§ **What this task involves**:
Give back exactly the lines of the material below, starting with the line with "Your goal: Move" and going on through the line with "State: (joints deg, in".

**** Source information

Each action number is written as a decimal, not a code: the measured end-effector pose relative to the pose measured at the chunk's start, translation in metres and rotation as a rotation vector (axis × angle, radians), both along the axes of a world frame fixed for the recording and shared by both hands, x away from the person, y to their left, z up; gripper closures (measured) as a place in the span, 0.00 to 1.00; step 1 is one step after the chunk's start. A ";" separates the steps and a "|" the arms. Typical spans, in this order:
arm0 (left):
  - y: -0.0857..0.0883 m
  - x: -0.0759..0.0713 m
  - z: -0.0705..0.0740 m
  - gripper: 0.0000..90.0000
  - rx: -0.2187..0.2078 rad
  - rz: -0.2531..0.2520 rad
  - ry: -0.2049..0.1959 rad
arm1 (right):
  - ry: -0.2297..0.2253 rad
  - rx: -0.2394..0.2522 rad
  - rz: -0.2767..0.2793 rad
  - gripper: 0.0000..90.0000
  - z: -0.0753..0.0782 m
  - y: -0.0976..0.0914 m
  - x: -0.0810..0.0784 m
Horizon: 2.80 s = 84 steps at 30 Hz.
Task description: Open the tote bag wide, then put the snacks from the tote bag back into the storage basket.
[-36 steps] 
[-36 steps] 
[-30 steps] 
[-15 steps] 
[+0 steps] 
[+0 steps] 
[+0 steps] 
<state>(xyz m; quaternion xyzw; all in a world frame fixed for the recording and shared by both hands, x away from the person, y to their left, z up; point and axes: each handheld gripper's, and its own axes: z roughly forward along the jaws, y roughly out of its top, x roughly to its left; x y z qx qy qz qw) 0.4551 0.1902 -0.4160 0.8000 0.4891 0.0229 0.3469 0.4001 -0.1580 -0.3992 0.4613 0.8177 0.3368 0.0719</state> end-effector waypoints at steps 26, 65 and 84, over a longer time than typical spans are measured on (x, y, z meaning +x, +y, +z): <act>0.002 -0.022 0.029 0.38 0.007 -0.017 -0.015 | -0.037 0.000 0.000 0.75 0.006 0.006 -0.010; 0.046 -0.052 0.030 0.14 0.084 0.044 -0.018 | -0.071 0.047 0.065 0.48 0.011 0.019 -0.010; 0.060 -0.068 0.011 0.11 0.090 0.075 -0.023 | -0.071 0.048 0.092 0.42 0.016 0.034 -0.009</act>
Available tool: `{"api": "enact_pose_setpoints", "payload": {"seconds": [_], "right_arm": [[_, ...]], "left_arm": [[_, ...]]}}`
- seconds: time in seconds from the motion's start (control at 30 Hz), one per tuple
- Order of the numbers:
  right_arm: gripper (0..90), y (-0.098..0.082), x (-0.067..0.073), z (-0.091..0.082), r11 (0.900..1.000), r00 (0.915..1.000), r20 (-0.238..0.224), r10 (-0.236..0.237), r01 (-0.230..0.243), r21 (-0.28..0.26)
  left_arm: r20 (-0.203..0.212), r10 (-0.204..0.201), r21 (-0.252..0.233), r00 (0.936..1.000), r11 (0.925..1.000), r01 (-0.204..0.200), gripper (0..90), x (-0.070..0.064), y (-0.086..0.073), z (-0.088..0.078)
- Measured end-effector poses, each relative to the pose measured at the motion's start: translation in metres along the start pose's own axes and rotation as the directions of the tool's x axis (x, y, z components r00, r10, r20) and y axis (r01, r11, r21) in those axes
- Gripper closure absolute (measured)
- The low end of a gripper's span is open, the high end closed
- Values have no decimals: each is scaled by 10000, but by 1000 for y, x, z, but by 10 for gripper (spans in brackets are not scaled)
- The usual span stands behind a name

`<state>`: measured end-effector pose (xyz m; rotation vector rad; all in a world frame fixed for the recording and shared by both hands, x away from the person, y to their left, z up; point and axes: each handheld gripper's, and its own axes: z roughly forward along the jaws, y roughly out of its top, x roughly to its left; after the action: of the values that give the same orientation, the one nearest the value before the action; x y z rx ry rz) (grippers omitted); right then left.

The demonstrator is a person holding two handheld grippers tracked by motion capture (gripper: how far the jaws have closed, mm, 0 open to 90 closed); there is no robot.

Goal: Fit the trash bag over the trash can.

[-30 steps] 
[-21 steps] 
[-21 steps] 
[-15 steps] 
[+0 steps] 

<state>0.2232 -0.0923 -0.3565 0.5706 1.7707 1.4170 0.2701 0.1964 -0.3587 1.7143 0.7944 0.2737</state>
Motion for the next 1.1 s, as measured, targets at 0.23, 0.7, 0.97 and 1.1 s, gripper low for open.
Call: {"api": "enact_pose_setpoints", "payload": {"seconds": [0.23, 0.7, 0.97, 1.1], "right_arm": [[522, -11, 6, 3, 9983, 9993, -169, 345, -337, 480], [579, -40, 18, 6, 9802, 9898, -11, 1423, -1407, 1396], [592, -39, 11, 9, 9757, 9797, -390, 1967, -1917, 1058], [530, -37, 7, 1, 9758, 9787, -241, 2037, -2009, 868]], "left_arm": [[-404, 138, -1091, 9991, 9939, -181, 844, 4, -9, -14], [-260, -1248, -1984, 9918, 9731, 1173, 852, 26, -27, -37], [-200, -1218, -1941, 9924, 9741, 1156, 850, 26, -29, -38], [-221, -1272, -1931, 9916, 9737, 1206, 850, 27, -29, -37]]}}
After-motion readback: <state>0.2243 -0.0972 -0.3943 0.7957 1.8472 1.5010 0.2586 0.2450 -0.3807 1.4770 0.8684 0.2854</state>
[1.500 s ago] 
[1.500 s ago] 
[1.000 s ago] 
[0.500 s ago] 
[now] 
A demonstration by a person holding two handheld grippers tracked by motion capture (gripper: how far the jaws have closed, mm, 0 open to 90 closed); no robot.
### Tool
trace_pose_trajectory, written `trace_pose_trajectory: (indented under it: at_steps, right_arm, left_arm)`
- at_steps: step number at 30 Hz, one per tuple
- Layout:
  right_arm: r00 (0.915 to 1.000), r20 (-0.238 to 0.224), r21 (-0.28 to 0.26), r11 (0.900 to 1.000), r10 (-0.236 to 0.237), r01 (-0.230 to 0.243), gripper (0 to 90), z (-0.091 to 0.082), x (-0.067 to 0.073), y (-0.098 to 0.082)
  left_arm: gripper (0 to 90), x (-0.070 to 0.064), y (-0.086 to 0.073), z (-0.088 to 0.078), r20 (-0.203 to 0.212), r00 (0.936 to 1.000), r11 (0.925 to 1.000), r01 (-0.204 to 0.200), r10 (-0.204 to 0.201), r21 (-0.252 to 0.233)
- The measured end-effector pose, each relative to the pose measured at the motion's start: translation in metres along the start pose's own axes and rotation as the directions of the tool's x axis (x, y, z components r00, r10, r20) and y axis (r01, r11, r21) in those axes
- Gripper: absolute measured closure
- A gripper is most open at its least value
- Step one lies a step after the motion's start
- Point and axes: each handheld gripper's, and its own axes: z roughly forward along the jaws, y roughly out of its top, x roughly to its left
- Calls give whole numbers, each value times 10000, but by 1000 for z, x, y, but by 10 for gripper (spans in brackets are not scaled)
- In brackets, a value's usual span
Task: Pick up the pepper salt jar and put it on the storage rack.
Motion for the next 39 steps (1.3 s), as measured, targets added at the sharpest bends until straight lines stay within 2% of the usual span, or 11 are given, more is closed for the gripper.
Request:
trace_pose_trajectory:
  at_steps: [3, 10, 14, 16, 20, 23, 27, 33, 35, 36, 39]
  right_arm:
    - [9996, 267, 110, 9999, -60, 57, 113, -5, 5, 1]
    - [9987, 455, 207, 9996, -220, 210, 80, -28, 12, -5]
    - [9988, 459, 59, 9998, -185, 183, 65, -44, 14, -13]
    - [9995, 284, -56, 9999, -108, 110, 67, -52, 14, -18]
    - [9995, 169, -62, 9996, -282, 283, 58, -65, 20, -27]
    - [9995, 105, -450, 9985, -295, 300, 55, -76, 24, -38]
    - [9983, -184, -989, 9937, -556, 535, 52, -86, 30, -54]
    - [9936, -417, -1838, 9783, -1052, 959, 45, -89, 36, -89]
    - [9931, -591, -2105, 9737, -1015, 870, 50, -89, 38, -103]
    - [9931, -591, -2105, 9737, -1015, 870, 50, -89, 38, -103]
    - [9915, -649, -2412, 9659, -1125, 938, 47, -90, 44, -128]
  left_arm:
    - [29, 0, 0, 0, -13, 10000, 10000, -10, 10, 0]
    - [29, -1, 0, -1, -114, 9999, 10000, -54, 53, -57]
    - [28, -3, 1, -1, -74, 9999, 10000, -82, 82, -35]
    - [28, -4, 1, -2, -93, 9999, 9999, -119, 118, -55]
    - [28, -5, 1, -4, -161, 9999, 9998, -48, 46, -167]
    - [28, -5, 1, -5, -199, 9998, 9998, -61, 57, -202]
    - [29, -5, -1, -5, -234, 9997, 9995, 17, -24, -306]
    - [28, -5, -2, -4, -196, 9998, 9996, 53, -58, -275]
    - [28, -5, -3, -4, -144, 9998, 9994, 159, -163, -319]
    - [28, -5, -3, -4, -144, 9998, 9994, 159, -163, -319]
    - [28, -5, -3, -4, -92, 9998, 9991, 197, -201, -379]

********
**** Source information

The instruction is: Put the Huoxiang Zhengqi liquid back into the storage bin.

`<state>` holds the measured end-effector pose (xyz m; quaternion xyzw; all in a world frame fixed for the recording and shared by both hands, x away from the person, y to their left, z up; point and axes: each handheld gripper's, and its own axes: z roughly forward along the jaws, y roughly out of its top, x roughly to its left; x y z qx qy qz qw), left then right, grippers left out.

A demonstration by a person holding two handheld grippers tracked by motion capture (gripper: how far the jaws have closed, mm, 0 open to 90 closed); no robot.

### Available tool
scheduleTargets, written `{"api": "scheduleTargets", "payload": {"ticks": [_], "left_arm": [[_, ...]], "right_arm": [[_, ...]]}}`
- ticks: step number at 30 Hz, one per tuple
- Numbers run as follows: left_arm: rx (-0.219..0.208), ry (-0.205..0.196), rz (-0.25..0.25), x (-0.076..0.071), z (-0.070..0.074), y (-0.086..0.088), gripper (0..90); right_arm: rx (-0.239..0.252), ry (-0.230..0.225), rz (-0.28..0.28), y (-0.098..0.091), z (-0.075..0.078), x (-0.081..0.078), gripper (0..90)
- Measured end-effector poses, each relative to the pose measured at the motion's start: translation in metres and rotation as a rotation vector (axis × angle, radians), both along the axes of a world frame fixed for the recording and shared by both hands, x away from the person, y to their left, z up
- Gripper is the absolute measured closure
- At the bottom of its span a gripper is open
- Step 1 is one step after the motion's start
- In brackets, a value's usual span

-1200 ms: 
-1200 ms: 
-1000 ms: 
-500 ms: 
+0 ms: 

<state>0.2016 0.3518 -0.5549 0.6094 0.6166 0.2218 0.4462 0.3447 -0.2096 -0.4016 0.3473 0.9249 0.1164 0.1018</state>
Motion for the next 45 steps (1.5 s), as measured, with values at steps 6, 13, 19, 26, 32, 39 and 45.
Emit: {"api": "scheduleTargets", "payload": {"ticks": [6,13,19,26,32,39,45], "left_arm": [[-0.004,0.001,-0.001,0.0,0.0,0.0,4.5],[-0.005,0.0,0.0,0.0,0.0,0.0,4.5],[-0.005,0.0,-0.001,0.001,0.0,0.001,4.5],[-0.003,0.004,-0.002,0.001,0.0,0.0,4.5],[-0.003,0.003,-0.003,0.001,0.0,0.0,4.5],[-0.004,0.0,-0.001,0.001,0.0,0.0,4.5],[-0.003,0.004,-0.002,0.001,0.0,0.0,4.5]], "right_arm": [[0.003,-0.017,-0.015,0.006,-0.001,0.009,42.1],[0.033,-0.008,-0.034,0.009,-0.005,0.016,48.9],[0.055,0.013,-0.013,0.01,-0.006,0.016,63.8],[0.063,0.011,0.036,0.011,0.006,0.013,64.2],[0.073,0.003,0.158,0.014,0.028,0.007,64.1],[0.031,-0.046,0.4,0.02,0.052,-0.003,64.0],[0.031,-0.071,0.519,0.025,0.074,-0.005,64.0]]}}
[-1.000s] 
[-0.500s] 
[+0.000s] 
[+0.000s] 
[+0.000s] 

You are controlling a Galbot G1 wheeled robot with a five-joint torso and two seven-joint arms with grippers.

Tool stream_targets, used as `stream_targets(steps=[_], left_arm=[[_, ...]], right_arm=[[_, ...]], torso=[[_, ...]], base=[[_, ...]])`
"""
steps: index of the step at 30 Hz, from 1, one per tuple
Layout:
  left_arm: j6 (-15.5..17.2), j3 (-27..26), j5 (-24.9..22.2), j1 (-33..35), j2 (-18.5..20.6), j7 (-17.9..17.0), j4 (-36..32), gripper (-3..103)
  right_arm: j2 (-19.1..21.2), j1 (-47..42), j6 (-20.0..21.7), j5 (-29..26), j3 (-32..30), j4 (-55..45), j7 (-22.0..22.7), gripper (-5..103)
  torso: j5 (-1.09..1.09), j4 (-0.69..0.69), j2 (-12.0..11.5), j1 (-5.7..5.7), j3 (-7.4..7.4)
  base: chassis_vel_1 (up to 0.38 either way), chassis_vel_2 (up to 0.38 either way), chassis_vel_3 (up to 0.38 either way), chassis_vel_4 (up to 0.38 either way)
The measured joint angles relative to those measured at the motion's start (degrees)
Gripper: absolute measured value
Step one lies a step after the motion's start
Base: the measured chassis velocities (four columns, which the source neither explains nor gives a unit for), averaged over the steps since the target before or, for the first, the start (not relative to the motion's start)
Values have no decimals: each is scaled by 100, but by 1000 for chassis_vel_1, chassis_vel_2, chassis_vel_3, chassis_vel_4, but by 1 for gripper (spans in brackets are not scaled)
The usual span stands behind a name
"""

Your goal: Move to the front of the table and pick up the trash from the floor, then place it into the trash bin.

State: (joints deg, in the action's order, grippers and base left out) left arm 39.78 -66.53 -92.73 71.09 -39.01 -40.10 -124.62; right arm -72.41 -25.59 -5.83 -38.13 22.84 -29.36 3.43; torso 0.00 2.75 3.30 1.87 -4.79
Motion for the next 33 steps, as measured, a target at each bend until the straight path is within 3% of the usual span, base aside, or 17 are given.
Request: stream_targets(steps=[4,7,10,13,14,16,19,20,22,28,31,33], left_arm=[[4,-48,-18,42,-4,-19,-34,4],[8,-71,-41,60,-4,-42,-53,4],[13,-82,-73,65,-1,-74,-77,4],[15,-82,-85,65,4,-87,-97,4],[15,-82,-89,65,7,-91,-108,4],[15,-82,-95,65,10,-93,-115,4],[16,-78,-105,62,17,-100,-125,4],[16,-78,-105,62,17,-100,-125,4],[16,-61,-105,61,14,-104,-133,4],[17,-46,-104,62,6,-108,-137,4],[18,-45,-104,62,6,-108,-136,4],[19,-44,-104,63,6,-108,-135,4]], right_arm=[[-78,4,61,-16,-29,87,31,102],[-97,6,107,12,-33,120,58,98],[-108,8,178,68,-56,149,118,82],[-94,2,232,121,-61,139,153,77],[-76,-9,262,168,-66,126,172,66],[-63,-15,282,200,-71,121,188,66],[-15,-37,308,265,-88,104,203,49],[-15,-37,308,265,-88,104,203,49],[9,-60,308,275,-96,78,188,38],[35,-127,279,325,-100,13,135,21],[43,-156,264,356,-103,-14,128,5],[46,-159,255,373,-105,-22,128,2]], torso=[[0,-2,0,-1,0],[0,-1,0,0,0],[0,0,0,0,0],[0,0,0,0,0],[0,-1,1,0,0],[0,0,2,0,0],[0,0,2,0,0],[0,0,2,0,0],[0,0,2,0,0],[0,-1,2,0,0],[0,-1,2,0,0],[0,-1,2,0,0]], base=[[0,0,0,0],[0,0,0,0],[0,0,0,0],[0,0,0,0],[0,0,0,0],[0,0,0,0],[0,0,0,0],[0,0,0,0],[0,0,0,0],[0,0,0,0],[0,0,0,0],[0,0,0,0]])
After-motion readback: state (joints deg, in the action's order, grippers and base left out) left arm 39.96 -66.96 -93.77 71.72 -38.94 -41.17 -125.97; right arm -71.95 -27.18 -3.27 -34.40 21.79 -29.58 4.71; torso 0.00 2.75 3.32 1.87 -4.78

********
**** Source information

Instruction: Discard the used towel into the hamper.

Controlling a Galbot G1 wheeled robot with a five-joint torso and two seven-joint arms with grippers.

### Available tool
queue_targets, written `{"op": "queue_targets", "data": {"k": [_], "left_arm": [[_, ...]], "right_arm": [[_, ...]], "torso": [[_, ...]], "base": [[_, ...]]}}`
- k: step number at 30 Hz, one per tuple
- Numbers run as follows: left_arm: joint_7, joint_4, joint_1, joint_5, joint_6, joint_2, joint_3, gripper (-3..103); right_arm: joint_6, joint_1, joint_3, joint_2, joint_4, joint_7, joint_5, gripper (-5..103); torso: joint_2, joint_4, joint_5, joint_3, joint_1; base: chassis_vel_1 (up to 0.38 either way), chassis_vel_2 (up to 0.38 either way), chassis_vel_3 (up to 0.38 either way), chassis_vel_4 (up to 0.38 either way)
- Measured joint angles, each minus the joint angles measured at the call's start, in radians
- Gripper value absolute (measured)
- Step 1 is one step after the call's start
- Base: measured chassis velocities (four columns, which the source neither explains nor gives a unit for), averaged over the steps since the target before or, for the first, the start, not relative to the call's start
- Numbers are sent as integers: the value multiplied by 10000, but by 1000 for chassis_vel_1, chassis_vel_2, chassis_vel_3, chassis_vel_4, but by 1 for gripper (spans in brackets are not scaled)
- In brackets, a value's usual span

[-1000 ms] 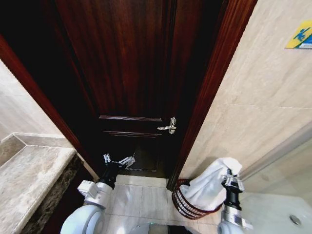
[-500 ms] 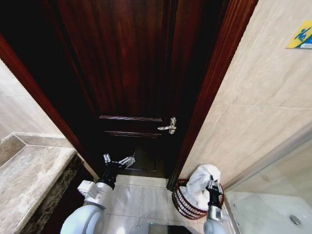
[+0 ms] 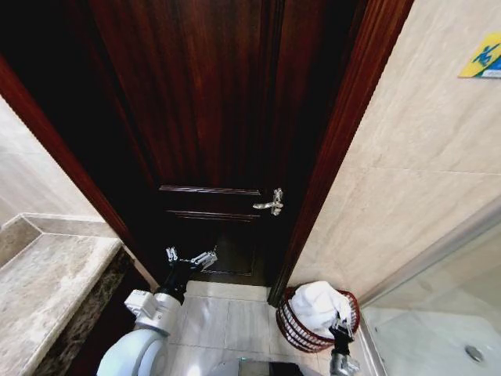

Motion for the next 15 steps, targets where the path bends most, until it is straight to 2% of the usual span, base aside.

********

§ **Written reply**:
Your goal: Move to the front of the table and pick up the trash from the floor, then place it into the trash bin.

State: (joints deg, in the action's order, grippers and base left out) left arm 39.78 -66.53 -92.73 71.09 -39.01 -40.10 -124.62; right arm -72.41 -25.59 -5.83 -38.13 22.84 -29.36 3.43; torso 0.00 2.75 3.30 1.87 -4.79

What came before is the finished answer.